The final version went through several drafts and were voted on by a committee. THEY knew what it meant, but as often happens when multiple people are involved (read: multiple politicians and intellectuals, some with towering egos), especially when we are talking about writings from said committee over a century later and through a whole different filter, it was less than clear. So…you could read the short sentence, as you seem to indicate is your optimal choice, not bother with any of the historical aspects, not bother looking over the various drafts the thing went through, and just wing it…or you could look at the thing in the context it was written in, and dig deeper into other related writings of the folks who put the thing together to try and parse what they were ACTUALLY saying.

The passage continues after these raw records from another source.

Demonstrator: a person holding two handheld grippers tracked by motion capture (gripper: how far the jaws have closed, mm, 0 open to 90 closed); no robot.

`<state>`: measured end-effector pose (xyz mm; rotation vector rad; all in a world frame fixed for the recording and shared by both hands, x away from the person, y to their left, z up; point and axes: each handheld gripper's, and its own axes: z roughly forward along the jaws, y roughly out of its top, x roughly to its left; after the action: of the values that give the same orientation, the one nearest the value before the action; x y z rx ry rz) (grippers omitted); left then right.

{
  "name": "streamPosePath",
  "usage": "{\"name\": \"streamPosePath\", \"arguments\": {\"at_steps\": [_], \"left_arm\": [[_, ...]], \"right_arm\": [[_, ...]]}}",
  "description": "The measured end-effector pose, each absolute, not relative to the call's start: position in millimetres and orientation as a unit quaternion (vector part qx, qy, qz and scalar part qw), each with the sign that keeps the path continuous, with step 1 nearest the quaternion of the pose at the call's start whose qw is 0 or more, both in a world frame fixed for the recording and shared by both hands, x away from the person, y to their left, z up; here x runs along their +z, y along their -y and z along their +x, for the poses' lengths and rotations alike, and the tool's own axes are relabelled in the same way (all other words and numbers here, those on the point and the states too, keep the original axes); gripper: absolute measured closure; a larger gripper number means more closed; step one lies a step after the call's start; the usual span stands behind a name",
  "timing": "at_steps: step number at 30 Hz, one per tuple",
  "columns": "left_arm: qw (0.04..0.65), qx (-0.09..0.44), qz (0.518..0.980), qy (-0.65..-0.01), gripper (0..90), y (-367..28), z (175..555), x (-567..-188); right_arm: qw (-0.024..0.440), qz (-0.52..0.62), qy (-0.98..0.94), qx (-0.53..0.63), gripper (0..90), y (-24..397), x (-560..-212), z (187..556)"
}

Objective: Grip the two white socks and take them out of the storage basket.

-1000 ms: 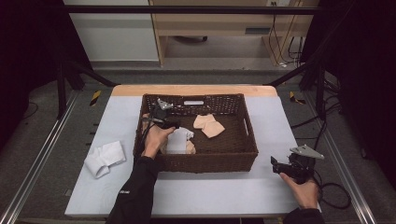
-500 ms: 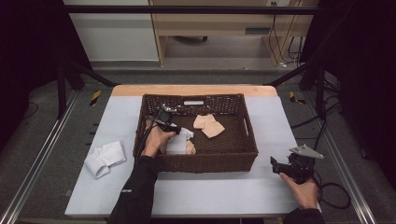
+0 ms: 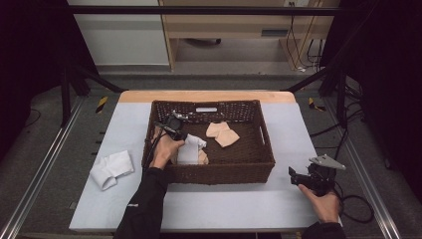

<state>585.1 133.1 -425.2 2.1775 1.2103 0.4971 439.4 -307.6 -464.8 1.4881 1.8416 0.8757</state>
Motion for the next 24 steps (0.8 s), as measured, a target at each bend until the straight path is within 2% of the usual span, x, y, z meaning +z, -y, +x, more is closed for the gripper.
{"name": "streamPosePath", "arguments": {"at_steps": [12,17,24], "left_arm": [[0.447,0.23,0.756,-0.419,87.9,-138,561,-382],[0.496,0.255,0.727,-0.4,87.9,-145,543,-354],[0.539,0.264,0.702,-0.383,88.0,-152,521,-322]], "right_arm": [[0.306,0.562,-0.693,0.331,7.0,308,-464,439],[0.306,0.563,-0.692,0.332,7.0,308,-464,439],[0.308,0.563,-0.692,0.332,7.0,309,-464,439]]}}
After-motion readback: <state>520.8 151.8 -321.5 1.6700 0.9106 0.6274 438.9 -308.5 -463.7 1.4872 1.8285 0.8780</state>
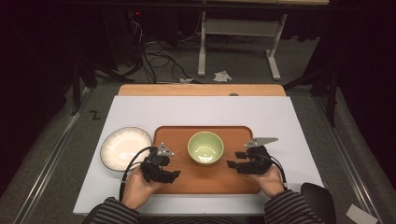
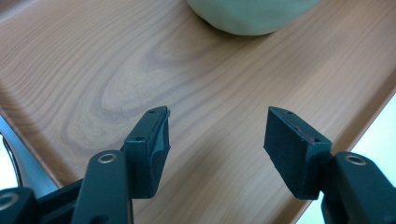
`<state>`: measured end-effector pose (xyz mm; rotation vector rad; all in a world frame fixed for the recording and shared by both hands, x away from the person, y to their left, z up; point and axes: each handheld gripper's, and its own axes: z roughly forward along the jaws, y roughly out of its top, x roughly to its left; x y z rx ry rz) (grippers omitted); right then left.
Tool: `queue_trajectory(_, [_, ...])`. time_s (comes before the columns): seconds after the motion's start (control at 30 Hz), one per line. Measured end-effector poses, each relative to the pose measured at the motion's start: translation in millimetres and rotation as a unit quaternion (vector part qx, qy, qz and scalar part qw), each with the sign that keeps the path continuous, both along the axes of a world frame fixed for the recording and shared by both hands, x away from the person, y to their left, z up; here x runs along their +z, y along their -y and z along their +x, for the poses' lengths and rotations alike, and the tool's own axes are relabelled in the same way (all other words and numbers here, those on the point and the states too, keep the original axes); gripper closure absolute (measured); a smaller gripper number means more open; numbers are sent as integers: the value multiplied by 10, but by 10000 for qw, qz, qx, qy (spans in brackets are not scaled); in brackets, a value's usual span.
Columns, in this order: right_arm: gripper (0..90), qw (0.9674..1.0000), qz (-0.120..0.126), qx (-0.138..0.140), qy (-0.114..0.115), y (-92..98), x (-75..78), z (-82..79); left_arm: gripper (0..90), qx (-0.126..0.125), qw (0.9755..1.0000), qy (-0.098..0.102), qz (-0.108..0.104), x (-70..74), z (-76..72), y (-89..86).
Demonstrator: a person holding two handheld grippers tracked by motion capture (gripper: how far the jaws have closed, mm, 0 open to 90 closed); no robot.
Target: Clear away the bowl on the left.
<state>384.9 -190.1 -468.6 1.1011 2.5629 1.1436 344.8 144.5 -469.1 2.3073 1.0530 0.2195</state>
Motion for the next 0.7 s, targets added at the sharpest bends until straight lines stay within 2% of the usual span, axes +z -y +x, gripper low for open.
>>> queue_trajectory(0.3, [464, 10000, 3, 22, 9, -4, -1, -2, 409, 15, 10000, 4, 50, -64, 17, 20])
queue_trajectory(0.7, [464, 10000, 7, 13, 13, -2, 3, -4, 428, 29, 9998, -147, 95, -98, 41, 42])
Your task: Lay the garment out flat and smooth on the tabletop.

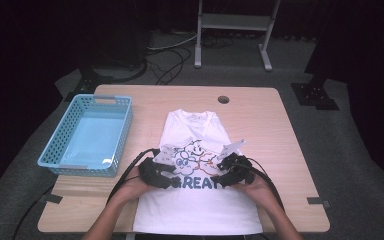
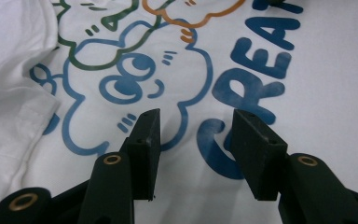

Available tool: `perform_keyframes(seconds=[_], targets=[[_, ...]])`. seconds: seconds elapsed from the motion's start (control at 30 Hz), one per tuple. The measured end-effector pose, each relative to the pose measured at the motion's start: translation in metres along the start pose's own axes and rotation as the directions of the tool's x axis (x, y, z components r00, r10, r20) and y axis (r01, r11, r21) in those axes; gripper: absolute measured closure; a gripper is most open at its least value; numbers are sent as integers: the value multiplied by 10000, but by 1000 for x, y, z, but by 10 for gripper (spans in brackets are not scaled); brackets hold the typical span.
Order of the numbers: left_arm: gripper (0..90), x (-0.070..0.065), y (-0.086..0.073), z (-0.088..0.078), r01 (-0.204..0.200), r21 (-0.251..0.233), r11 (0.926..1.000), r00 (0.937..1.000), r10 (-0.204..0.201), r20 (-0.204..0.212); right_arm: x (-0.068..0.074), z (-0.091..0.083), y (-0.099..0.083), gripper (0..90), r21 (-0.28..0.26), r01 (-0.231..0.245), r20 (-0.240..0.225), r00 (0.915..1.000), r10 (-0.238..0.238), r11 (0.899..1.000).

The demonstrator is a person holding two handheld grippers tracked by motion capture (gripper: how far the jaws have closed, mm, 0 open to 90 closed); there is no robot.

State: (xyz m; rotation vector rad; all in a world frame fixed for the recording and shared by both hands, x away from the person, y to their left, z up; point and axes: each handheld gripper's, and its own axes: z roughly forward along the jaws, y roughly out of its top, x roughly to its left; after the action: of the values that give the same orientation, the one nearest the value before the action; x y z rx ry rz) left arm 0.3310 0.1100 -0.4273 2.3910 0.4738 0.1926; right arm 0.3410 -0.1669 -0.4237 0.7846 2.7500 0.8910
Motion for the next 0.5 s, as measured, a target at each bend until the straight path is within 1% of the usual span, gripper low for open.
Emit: perform_keyframes(seconds=[0.03, 0.07, 0.13, 0.27, 0.5], targets=[[528, -2, 0, -1, 18, 85, 10000, 10000, -18, 20, 1, 0, 0, 439, -13, 78, 65, 9999, -78, 10000], [527, -4, 0, -2, -17, 168, 9999, 10000, 18, -14, 2, 0, -1, 439, -8, 35, 80, 10000, -35, 10000], [532, -9, -1, -3, -33, 204, 9998, 9999, 35, -98, 5, -1, -3, 438, -87, 71, 87, 9999, -70, 9999], [537, -19, -6, -6, 37, 77, 10000, 9999, -36, -100, 12, -4, -9, 433, -256, 151, 11, 9999, -150, 9996], [538, -41, -14, -12, 37, -29, 10000, 9999, -37, -137, 27, -9, -21, 432, -403, 319, -77, 9995, -322, 9987]])
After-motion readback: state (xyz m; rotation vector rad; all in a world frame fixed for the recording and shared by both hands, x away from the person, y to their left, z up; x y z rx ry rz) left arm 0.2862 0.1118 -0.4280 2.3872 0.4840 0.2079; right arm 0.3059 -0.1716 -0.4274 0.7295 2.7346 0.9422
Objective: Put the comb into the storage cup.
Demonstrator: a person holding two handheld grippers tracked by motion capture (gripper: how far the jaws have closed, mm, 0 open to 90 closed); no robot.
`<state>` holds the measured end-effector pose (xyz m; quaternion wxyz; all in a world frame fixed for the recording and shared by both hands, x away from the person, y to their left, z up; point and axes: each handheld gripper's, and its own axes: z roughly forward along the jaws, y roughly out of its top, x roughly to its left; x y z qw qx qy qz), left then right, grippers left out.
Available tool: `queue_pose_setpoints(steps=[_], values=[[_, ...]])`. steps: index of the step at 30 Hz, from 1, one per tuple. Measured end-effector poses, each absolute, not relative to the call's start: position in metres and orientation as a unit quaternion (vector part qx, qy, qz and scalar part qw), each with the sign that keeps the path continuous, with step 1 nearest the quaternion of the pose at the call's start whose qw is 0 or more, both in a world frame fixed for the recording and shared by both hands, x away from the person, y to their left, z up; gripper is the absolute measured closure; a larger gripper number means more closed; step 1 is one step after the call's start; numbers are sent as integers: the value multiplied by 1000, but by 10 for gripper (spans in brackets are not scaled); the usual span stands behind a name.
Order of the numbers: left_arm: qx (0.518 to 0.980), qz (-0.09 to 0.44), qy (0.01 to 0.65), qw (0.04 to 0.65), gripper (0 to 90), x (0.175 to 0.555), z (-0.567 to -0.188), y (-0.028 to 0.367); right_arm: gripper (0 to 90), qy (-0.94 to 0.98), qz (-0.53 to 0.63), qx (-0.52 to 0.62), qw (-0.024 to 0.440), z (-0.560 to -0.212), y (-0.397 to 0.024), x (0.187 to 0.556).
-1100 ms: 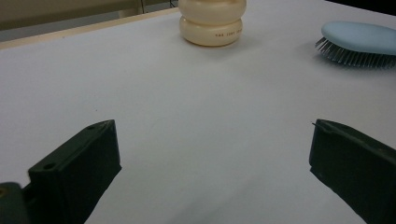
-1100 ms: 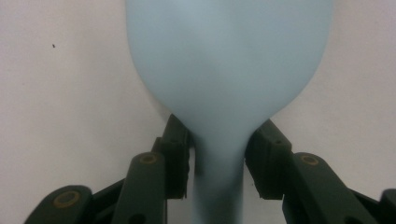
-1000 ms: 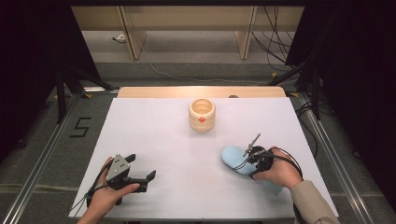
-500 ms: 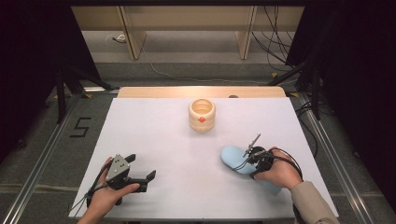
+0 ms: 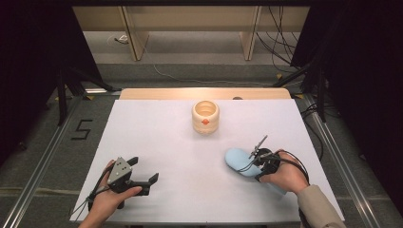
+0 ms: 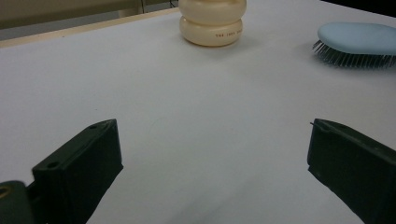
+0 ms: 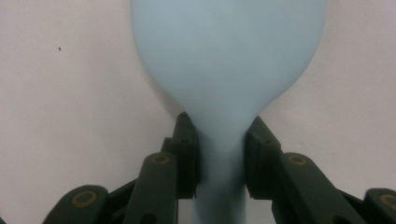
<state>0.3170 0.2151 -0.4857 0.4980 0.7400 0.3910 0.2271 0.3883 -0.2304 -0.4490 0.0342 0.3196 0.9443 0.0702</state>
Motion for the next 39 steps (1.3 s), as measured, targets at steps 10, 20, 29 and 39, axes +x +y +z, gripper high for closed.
queue_pose_setpoints(steps=[10, 20, 29, 39], values=[[739, 227, 392, 498, 26, 317, -486, 215, 702, 939, 91, 330, 35, -444, -233, 388], [739, 227, 392, 499, 27, 317, -486, 215, 702, 929, 119, 347, 37, -438, -233, 387], [738, 226, 393, 500, 29, 317, -486, 215, 702, 919, 151, 361, 49, -434, -234, 387], [738, 226, 392, 500, 29, 317, -486, 215, 702, 908, 178, 376, 59, -431, -234, 387]])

Like I said…to me it’s akin to folks who have no theological or historical background reading the Bible and just winging their interpretation based on what they think it’s saying. That’s how we get all the nutters going on about Revelations all the time…they THINK it means all sort of mystical bullshit, when in fact it’s code for stuff that was happening at the time the writer put pen to ink.
-XT
Deal. The First Amendment protects flags from being burned, and people have an individual right to possess guns.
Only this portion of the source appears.